The controversy over the thing grew, in fact, to a point of bitterness unprecedented in scientific discussion, a bitterness intensified by the comments of the saturnine and black-tempered Grant. In a series of sardonic statements, he compared his critics to those who had derided the work of Darwin and his fellows, and indulged in some rather acrid personalities. These in turn provoked fiercer attacks, and the whole matter grew thus quickly into an unseemly intellectual brawl. To Ferson and myself the whole controversy seemed a useless one, because, in the course of time, experimentation by other scientists would definitely prove or disprove Grant's theory. Yet neither of us ventured to suggest that to our bitter superior, and so the wrangle grew in intensity in the next days until it suddenly came to a head.

It was the elderly President Rogers of Manhattan University who brought the thing to a focus.
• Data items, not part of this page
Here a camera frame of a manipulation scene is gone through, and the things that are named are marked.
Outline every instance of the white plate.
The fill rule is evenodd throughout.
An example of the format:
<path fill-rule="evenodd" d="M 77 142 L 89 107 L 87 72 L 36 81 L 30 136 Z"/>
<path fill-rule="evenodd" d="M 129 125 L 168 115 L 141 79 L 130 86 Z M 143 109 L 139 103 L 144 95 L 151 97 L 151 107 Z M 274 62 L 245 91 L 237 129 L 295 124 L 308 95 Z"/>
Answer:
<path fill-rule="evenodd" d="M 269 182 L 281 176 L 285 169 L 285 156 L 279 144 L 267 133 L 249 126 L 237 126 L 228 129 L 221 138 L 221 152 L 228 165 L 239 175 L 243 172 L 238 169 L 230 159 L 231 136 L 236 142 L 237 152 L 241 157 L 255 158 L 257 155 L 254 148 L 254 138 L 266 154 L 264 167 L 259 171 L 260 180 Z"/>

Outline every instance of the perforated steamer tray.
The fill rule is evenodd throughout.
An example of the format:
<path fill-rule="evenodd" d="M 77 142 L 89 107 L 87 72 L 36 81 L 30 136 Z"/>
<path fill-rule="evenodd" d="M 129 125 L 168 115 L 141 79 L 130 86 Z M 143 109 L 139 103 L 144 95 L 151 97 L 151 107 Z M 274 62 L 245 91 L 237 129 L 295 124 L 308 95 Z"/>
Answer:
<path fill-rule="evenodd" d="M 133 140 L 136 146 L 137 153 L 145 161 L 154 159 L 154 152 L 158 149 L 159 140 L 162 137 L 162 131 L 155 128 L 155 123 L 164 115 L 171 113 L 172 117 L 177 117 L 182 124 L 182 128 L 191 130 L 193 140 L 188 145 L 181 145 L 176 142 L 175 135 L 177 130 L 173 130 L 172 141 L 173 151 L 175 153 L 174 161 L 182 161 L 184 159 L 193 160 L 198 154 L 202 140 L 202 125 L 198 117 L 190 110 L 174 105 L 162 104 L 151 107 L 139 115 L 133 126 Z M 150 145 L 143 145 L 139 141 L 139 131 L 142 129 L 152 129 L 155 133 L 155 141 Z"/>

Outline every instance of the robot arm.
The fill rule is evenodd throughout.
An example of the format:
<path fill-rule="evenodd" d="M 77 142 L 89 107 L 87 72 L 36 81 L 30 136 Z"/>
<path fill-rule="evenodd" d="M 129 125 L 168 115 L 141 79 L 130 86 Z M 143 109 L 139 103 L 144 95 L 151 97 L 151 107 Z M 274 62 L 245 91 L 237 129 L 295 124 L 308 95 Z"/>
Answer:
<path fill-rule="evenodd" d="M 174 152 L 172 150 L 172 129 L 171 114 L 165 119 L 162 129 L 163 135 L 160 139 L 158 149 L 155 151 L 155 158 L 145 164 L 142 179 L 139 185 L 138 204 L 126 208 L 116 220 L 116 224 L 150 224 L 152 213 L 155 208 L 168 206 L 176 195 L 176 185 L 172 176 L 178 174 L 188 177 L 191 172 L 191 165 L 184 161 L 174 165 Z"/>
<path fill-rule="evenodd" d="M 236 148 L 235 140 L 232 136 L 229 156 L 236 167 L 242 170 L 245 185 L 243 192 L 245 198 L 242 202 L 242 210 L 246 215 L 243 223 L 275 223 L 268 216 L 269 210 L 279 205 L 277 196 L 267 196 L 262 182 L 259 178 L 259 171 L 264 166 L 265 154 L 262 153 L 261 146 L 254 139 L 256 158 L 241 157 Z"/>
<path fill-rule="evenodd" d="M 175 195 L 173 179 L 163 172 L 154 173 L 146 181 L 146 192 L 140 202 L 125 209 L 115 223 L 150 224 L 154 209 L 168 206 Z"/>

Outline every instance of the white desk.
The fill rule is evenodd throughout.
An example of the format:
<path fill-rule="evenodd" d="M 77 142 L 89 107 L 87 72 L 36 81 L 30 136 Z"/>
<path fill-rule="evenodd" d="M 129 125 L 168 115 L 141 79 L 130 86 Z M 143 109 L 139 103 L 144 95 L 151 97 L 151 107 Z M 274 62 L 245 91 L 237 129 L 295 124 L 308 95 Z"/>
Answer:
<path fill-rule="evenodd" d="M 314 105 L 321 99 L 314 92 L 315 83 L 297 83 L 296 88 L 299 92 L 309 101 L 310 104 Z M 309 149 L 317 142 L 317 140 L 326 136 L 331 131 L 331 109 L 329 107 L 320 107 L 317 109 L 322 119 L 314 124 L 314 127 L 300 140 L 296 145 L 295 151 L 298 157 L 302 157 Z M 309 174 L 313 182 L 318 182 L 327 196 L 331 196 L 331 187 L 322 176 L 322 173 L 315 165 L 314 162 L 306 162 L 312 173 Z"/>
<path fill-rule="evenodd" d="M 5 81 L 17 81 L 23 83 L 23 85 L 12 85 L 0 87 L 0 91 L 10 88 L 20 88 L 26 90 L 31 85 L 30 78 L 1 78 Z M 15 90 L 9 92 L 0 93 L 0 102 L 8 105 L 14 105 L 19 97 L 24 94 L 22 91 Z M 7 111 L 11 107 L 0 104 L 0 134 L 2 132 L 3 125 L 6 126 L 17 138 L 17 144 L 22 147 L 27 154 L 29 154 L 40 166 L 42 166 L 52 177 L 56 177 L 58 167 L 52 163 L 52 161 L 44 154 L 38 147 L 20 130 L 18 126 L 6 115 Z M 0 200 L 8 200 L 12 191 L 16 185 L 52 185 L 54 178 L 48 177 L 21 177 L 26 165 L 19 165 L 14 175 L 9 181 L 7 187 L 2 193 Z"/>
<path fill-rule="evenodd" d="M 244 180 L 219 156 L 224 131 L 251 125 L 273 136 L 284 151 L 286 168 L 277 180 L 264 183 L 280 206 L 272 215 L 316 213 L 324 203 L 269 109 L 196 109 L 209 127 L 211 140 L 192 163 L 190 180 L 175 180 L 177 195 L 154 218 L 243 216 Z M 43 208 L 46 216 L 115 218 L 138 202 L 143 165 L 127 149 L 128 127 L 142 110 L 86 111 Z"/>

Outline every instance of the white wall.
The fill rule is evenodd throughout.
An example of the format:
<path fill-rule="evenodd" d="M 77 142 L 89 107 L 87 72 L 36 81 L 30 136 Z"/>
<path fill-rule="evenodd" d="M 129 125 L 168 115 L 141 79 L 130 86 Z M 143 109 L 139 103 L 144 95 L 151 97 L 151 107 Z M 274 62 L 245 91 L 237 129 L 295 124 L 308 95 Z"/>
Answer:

He and the university's other officials had been growing more and more restive under the criticisms that Grant's controversy was bringing on the school, and so at last he suggested that a meeting be held at which Grant could lay his theories and data before his fellow-scientists in their entirety. This Grant accepted, and so too did most biologists of any note within traveling distance of New York, so widely had the clamor of the dispute spread. And on an afternoon Grant rose before several hundred assembled scientists in one of the university's lecture-halls to explain his discovery.

There is little need for me to tell at length of what took place at that meeting, which both Ferson and I attended. At the first appearance of Dr. Grant his enemies in the audience grew vocal in their criticisms, and before he had spoken a quarter of an hour the hall was in such an uproar as a scientific meeting has seldom heard. Twice Grant made an effort to go on and each time his voice was drowned by a storm of shouted cries. The President, chairman of the meeting, was rapping vainly for order, but Grant only stood still, looking out over the stormy meeting with a cold contempt in his eyes, yet with a strange fire in them. Quietly he rolled up the data-sheets in his hand and thrust them into his pocket, and as quietly stepped forward to the platform's edge. Something in his bearing, in his expression, quickly quieted the noisy throng before him.

His voice came out over the hall cold and clear. "You have not let me give to you the proof for which you asked," he said.

The President stepped to his side, said something rapidly, but Grant shook his head calmly. "No proof that I can give you here would convince you of my theory's truth, I know," he told the silent throng before him, "but I will give you proof of it yet! To you, and to the world, I will give a proof such as the world has never seen before!"

Before any could move, he had walked from the platform and out of the hall. A buzz of excited voices broke out instantly, in comment and criticism. It was some hours later before Ferson and I got from the meeting to Grant's laboratory. But Grant was not there.